You should also have a modern C++ compiler on your system, either gcc or clang, which Bazel will detect.

Build and test

Run

bazel build ...:all
bazel test ...:all

CMake build

CMake is one of two supported build systems for this tutorial. The other is Bazel.
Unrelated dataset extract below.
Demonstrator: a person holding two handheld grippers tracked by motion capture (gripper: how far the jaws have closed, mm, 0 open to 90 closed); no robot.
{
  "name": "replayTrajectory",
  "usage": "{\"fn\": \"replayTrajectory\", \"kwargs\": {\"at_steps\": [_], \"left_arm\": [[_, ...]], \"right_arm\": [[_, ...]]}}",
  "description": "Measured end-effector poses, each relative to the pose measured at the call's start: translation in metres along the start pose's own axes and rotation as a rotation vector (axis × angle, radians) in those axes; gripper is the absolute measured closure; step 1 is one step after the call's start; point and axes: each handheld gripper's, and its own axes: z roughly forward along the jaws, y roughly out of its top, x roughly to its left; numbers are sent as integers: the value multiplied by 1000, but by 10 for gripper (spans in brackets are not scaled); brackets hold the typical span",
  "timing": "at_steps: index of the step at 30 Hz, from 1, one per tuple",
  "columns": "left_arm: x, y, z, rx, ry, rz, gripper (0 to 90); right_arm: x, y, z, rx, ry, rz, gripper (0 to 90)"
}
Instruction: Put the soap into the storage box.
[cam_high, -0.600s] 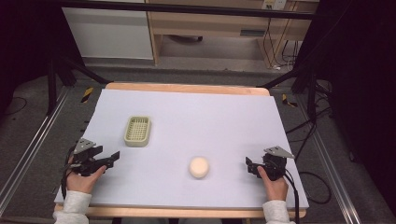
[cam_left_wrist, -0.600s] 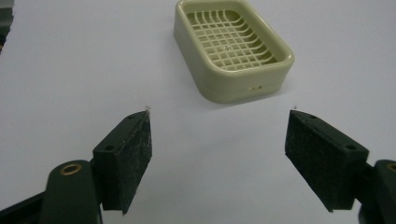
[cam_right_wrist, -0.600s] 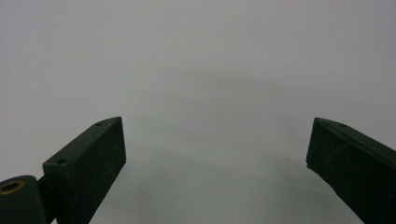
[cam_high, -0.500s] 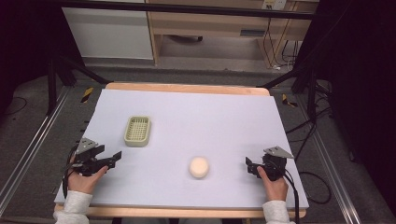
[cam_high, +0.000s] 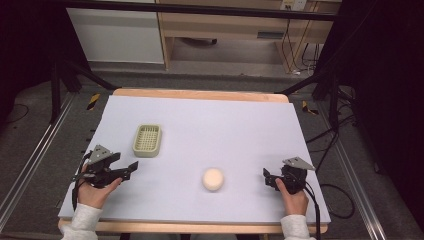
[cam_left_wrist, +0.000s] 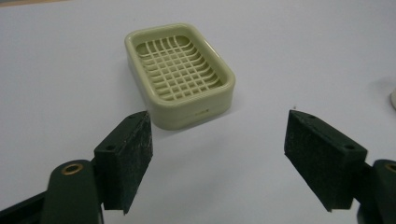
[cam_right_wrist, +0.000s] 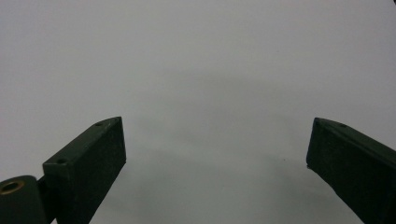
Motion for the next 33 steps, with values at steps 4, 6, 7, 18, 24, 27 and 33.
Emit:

If you're unfamiliar with CMake, you can read the tutorials at https://cmake.org/getting-started/. The CMake build is maintained, but was added at article 10 (Dialect Conversion) and will not be explained in the articles.

Prerequisites

Checking out the code

Checkout the tutorial including the LLVM dependency (submodules):

git clone --recurse-submodules https://github.com/j2kun/mlir-tutorial.git
cd mlir-tutorial

Building dependencies

Note: The following steps are suitable for macOs and use ninja as building system, they should not be hard to adapt for your environment.

Build LLVM/MLIR

#!/bin/sh

BUILD_SYSTEM=Ninja
BUILD_TAG=ninja
THIRDPARTY_LLVM_DIR=$PWD/externals/llvm-project
BUILD_DIR=$THIRDPARTY_LLVM_DIR/build
INSTALL_DIR=$THIRDPARTY_LLVM_DIR/install

mkdir -p $BUILD_DIR
mkdir -p $INSTALL_DIR

pushd $BUILD_DIR

cmake ../llvm -G $BUILD_SYSTEM \
      -DCMAKE_CXX_COMPILER="$(xcrun --find clang++)" \
      -DCMAKE_C_COMPILER="$(xcrun --find clang)" \
      -DCMAKE_INSTALL_PREFIX=$INSTALL_DIR \
      -DLLVM_LOCAL_RPATH=$INSTALL_DIR/lib \
      -DLLVM_PARALLEL_COMPILE_JOBS=7 \
      -DLLVM_PARALLEL_LINK_JOBS=1 \
      -DLLVM_BUILD_EXAMPLES=OFF \
      -DLLVM_INSTALL_UTILS=ON \
      -DCMAKE_OSX_ARCHITECTURES="$(uname -m)" \
      -DCMAKE_BUILD_TYPE=Release \
      -DLLVM_ENABLE_ASSERTIONS=ON \
      -DLLVM_CCACHE_BUILD=ON \
      -DCMAKE_EXPORT_COMPILE_COMMANDS=ON \
      -DLLVM_ENABLE_PROJECTS='mlir' \
      -DDEFAULT_SYSROOT="$(xcrun --show-sdk-path)" \
      -DCMAKE_OSX_SYSROOT="$(xcrun --show-sdk-path)"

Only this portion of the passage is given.